== Data ==
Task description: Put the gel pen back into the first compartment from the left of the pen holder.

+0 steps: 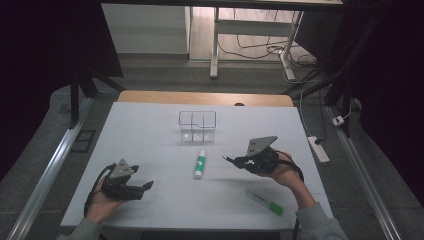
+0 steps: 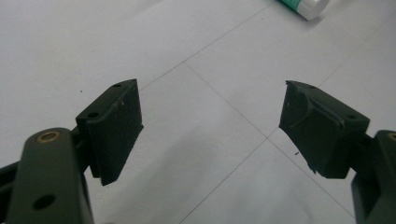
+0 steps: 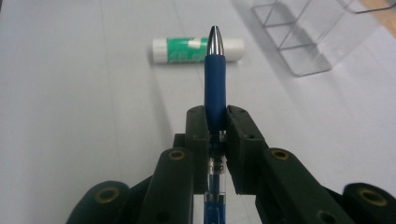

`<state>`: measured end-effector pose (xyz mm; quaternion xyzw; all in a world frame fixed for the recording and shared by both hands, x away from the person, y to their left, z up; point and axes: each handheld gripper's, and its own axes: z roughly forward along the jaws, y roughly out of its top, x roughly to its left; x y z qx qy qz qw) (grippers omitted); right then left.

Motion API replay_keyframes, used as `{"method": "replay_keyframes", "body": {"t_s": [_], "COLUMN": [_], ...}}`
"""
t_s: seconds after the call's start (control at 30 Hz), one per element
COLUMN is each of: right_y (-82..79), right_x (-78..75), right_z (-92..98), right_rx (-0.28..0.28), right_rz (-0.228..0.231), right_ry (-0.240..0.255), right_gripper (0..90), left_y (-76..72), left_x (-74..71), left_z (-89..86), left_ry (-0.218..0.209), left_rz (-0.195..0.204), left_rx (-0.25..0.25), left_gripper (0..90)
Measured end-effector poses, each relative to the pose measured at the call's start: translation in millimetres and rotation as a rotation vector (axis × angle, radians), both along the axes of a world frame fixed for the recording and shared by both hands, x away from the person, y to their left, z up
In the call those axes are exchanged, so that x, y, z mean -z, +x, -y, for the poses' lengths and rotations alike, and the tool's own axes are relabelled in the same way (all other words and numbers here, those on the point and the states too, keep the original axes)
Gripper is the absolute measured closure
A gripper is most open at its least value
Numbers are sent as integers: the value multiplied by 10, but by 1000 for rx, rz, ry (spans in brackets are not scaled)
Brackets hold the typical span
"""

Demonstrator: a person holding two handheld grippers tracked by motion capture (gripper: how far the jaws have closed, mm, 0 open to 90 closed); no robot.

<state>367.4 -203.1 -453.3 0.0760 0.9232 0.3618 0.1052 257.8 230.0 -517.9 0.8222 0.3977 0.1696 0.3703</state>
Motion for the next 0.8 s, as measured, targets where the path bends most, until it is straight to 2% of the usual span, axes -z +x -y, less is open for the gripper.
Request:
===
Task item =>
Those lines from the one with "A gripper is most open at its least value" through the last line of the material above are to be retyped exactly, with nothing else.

Response for this exercise =>
A gripper is most open at its least value
Numbers are sent as integers: the value multiplied by 10, but by 1000 for rx, rz, ry (spans in brackets are not scaled)
Brackets hold the typical span
"""

Demonstrator: a person holding two handheld grippers tracked by motion capture (gripper: how far the jaws have closed, mm, 0 open to 90 closed); no robot.

<state>367.4 -203.1 -453.3 0.0760 0.9232 0.3618 0.1052 257.8 230.0 -517.9 0.8222 0.3977 0.1696 0.3703</state>
Motion for the next 0.8 s, as measured, targets where the path bends most, until it is straight to 2% of the usual span, axes -z +x -y, less is open for the gripper.
Request:

There is no more to the answer.